Hyukjae (his best friend, his confidant, the closest thing to a family he has in this life) rings to congratulate him, and in between the blur of sounds and numbness, he spots a ‘for rent’ sign at an apartment building, lets his mind skim over the idea. It is just two blocks away from the company.
“Hey, what do you think about sharing an apartment?” he muses out loud. It is cheap and it is close, and Junsu has been searching for an alternative for weeks.
“Sure,” Hyukjae replies. “Sounds good. My lease ends next month anyway."
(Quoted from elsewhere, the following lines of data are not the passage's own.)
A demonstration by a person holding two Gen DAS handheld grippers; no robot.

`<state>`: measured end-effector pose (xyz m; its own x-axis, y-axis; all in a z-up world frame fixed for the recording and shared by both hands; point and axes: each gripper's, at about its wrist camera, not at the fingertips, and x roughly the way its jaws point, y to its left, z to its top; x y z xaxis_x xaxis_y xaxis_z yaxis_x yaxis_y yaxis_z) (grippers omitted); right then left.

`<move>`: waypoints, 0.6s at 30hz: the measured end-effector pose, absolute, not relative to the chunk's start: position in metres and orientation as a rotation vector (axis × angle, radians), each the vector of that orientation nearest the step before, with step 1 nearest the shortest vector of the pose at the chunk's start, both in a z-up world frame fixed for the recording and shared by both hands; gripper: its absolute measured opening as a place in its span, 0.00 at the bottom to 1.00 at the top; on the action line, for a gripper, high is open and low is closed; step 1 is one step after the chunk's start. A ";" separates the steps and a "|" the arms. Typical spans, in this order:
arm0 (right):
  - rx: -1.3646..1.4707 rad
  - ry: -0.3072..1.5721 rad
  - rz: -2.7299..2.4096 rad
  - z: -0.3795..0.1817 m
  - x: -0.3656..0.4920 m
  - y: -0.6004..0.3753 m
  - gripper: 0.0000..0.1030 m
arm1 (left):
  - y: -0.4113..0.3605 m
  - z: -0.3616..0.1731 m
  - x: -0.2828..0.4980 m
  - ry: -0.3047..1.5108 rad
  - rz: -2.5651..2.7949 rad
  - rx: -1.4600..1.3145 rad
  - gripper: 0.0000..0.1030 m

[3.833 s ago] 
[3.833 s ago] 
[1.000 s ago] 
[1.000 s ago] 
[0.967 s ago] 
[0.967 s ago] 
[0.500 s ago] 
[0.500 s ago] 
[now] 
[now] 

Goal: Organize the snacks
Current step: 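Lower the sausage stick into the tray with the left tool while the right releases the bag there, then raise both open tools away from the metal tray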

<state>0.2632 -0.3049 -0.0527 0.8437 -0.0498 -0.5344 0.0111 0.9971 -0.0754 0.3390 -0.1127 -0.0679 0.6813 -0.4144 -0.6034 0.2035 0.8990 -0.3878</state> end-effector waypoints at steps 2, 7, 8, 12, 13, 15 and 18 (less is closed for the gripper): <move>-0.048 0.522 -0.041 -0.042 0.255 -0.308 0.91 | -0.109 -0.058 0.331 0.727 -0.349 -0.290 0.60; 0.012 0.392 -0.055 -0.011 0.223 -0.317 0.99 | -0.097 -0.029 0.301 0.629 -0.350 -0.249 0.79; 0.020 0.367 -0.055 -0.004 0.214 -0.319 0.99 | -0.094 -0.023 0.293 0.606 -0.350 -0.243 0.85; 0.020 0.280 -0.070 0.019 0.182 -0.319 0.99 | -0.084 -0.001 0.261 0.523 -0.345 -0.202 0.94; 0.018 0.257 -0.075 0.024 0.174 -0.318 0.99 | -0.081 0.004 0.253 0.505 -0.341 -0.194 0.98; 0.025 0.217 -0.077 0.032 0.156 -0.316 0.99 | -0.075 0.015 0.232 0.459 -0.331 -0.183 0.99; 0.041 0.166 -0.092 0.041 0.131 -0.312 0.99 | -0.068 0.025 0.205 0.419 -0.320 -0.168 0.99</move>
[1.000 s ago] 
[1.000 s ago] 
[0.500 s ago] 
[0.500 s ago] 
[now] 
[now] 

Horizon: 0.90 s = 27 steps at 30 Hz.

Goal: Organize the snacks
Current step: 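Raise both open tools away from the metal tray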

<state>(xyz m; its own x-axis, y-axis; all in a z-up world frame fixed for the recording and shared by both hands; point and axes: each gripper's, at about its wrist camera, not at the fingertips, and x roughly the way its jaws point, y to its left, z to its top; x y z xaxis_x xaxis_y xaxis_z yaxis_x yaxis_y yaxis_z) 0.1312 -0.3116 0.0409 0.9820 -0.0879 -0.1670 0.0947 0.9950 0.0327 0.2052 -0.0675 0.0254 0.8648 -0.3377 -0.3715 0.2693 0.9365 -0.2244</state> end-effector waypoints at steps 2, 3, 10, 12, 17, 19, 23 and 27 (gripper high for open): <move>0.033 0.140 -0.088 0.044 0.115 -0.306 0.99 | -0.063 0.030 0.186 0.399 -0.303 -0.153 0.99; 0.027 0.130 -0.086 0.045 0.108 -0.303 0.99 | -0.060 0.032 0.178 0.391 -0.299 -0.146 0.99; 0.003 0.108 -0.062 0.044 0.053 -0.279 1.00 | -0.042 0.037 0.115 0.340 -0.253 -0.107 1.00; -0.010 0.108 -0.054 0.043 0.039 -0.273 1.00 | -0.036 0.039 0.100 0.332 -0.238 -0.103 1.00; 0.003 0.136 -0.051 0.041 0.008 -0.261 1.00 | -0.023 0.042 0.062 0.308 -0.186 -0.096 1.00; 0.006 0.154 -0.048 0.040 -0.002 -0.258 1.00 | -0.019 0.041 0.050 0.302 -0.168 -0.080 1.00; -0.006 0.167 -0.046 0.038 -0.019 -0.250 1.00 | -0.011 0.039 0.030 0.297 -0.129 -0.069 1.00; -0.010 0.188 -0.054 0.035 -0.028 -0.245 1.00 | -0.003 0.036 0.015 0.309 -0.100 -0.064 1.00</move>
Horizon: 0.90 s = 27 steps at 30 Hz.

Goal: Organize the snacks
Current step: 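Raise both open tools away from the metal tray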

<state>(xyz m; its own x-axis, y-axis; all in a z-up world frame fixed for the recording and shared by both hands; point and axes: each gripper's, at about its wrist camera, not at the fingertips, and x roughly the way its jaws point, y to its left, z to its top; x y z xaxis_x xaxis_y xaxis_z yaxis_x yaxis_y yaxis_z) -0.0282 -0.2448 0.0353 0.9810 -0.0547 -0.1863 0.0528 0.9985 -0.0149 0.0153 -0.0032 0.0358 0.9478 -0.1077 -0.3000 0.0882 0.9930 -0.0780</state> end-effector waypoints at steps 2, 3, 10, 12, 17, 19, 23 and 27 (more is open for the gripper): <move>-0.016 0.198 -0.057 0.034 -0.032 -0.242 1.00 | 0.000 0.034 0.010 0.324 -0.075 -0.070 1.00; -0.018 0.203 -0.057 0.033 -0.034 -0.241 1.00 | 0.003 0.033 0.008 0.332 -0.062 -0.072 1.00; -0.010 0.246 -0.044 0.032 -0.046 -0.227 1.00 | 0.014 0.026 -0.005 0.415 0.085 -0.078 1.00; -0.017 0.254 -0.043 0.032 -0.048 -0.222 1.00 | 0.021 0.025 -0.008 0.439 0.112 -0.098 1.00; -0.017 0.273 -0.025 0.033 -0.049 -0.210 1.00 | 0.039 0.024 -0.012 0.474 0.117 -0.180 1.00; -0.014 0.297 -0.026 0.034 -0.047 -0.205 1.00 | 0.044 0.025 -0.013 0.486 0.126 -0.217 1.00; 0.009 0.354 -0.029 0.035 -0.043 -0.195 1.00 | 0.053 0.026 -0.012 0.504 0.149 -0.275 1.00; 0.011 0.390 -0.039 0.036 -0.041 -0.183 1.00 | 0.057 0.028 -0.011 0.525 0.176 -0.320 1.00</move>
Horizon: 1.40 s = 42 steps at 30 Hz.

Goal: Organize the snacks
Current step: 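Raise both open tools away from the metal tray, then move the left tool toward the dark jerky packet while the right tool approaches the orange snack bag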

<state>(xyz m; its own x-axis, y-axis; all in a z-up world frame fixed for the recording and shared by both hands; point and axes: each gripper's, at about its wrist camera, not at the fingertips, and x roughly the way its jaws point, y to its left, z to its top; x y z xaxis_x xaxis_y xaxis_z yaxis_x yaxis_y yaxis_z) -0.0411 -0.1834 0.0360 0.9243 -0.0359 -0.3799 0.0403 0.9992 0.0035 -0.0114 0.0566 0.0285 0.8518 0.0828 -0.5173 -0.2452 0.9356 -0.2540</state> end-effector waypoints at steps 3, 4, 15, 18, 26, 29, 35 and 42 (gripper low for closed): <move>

Junsu smiles into the receiver.
“So, have you ever been in love?” Hyukjae asked him once, not as interested in the response as he was in creating a distraction so he could beat him in the game.
“No,” Junsu lied.
As training gets progressively harder, he spends more and more hours in the practice rooms trying to perfect his singing and his breathing in time with the rhythm and the motions. Junsu drowns his soul in the music, and it always comes back smeared with colours of remnant beats and laced with harmonies that are far too beautiful and nostalgic for him to erase.
He goes to the coffee shop when he doesn’t have practice, working from dusk to dawn, and on those days his bones feel so brittle that he wonders if he will break on impact.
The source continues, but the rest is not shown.